> ACTION ITEM: Here is a listing; restate all of it exactly.

+ + + + +

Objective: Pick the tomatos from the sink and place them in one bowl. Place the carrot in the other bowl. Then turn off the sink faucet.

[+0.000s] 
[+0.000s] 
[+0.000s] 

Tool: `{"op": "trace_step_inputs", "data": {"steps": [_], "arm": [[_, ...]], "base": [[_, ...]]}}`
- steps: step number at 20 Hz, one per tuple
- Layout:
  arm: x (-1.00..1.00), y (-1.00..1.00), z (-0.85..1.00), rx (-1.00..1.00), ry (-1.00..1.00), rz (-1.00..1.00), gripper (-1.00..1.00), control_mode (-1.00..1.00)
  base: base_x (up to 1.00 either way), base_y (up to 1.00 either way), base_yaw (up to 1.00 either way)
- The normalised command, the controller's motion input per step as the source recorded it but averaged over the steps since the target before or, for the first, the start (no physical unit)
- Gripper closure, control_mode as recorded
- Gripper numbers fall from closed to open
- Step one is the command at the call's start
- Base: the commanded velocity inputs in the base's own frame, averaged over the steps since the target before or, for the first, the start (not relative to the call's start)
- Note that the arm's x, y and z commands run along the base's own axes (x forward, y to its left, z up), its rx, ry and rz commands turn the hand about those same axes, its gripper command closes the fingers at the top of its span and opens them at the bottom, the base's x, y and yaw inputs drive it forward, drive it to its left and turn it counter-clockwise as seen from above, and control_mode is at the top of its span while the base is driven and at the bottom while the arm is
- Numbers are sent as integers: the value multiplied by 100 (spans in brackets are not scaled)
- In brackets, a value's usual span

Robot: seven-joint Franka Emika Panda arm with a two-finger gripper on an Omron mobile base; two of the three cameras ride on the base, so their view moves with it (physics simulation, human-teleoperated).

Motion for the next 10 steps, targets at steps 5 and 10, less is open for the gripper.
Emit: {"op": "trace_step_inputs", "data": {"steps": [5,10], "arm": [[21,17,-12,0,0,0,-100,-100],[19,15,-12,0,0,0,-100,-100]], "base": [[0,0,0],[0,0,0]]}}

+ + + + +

> FINISHED EXERCISE:
Objective: Pick the tomatos from the sink and place them in one bowl. Place the carrot in the other bowl. Then turn off the sink faucet.

[+0.000s] 
[+0.000s] 
[+0.000s] 

Tool: `{"op": "trace_step_inputs", "data": {"steps": [_], "arm": [[_, ...]], "base": [[_, ...]]}}`
- steps: step number at 20 Hz, one per tuple
- Layout:
  arm: x (-1.00..1.00), y (-1.00..1.00), z (-0.85..1.00), rx (-1.00..1.00), ry (-1.00..1.00), rz (-1.00..1.00), gripper (-1.00..1.00), control_mode (-1.00..1.00)
  base: base_x (up to 1.00 either way), base_y (up to 1.00 either way), base_yaw (up to 1.00 either way)
- The normalised command, the controller's motion input per step as the source recorded it but averaged over the steps since the target before or, for the first, the start (no physical unit)
- Gripper closure, control_mode as recorded
- Gripper numbers fall from closed to open
- Step one is the command at the call's start
- Base: the commanded velocity inputs in the base's own frame, averaged over the steps since the target before or, for the first, the start (not relative to the call's start)
- Note that the arm's x, y and z commands run along the base's own axes (x forward, y to its left, z up), its rx, ry and rz commands turn the hand about those same axes, its gripper command closes the fingers at the top of its span and opens them at the bottom, the base's x, y and yaw inputs drive it forward, drive it to its left and turn it counter-clockwise as seen from above, and control_mode is at the top of its span while the base is driven and at the bottom while the arm is
- Numbers are sent as integers: the value multiplied by 100 (spans in brackets are not scaled)
- In brackets, a value's usual span

Robot: seven-joint Franka Emika Panda arm with a two-finger gripper on an Omron mobile base; two of the three cameras ride on the base, so their view moves with it (physics simulation, human-teleoperated).

Motion for the next 10 steps, targets at steps 5 and 10, less is open for the gripper.
Emit: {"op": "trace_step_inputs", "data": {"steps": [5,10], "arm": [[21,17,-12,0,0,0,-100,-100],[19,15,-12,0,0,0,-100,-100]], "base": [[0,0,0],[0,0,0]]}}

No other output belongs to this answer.